Unchecked AI will lead us to a police state
Across Europe, police, migration and security authorities are seeking to develop and use AI in increasing contexts. From the planned use of AI-based video surveillance at the 2024 Paris Olympics, to the millions of EU funds invested in AI based surveillance at Europe’s borders, AI systems are more and more part of the state surveillance infrastructure.
In the most substantial piece of legislation on artificial intelligence in the world, the European Union is now deciding which laws will apply to police technology.
AI for the police (state)
Across Europe, police, migration and security authorities are seeking to develop and use AI in increasing contexts. From the planned use of AI-based video surveillance at the 2024 Paris Olympics, to the millions of EU funds invested in AI based surveillance at Europe’s borders, AI systems are more and more part of the state surveillance infrastructure.

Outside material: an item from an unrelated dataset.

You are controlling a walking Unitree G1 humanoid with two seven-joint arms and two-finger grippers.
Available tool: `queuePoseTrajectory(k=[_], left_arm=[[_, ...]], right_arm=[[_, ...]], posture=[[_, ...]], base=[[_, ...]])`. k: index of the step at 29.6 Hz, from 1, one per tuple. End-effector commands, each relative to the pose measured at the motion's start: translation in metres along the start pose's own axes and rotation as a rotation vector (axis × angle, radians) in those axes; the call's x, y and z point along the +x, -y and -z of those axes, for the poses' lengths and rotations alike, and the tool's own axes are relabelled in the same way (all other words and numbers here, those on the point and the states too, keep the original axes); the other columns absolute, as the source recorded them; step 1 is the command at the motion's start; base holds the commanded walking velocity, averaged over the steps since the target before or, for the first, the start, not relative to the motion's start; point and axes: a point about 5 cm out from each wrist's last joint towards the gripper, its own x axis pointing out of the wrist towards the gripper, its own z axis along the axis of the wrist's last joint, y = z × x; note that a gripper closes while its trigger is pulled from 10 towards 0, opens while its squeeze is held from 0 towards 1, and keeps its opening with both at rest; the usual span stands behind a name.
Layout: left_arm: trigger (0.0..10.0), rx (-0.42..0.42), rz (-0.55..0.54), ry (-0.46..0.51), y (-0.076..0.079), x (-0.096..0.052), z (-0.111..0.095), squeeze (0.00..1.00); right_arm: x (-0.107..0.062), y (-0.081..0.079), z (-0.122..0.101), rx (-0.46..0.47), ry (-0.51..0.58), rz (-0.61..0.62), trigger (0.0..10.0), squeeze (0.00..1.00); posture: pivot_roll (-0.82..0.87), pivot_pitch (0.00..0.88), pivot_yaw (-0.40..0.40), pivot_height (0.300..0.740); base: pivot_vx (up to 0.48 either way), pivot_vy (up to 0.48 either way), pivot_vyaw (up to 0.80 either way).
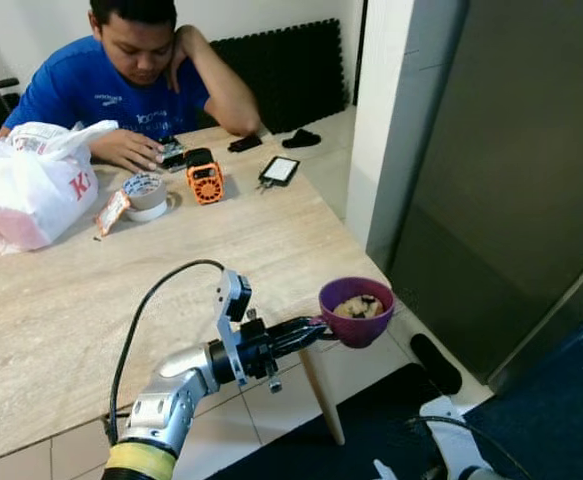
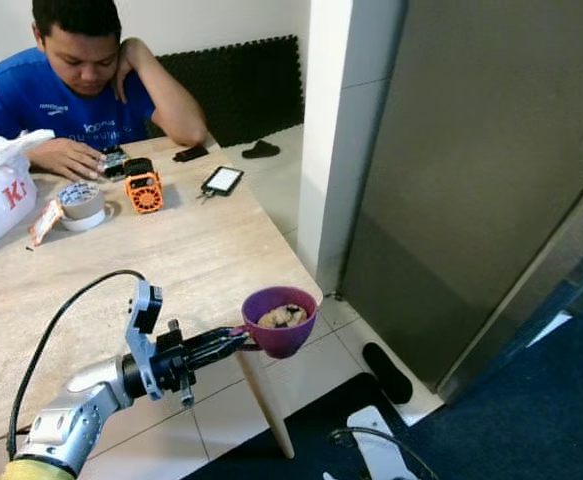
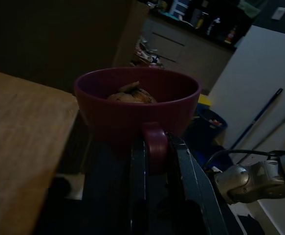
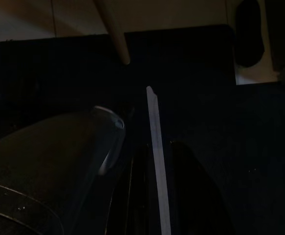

We’re also seeing AI deployed with the specific purpose of targeting specific communities. Technologies like predictive policing, whilst presented as neutral tools in the fight against crime, have as their basis the assumption that certain groups – in particular racialised, migrant and working class people, are more likely to commit crime.
In the Netherlands, we have seen the vast consequences predictive policing systems have for Black and Brown young people. The Top-600, a system designed for the ‘preventive identification’ of ‘potential’ violent criminals, was found, following investigation, to disproportionately over-represent Moroccan and Surinamese suspects.
In migration, there is increased investment in AI tools to forecast migration and assess migration claims in new and absurd ways. EU agencies like Frontex, embroiled in allegations of facilitating pushbacks of asylum-seekers from Europe, are exploring how AI can be used to combat the ‘challenge’ of increasing migration. There is a severe danger that technologies will be used to predict and prevent movement to Europe, a clear and illegal violation of the right to seek asylum.
The growing use of AI in policing and migration contexts has huge implications for racial discrimination and violence. Technologies like AI will only feed this reality of structural racism with more tools, more legal powers, and less accountability for police.
Regulate police AI
A growing movement is demanding limits on how the state uses technology to surveil, identify and make decisions about us.
Whilst governments claim the police need more tools to stop crime and maintain order, we ask, who protects us from the police? Who decides the limit on mass surveillance? And where do we draw the line when, in particular for migrants and racialised people, more AI means more stops by the police, greater risk of arrest, and an ever growing threat of violence in interactions with police and border guards?
Checks on state and police power are essential to a safe and functioning democracy. No institution deserves unchecked authority and trust, especially when they have tools at their disposal to watch our every move. Further, with the introduction of AI technologies we also see the encroachment of the private sector and technologies into state functions, integrating profit-motives into the conversation on public safety.
The call to regulate police AI is echoed in the European Parliament. In June this year, the EU’s democratic arm verified the need for legal limits on how police and migration control use AI. The European Parliament position included a full ban on the use of facial recognition in public spaces, predictive policing, and increased the list of ‘high-risk’ AI in migration control.
But now, in the last stages of the negotiations (“trilogues”) on the EU AI Act, European governments are planning a drastic scale-back of any limits to law enforcement use of AI.
This week, 115 civil society organisations demanded that the EU prioritise safety and human rights over unchecked police power. They called for legal limits on how the police and migration authorities use AI, including banning the most harmful systems, like facial recognition in the public space, predictive policing, and AI to predict and prevent migration flows.
We need to know when and where the state uses AI to watch, assess and discriminate us. The public needs to set limits on how police use technologies. Without these limits, unchecked AI will lead to a police state.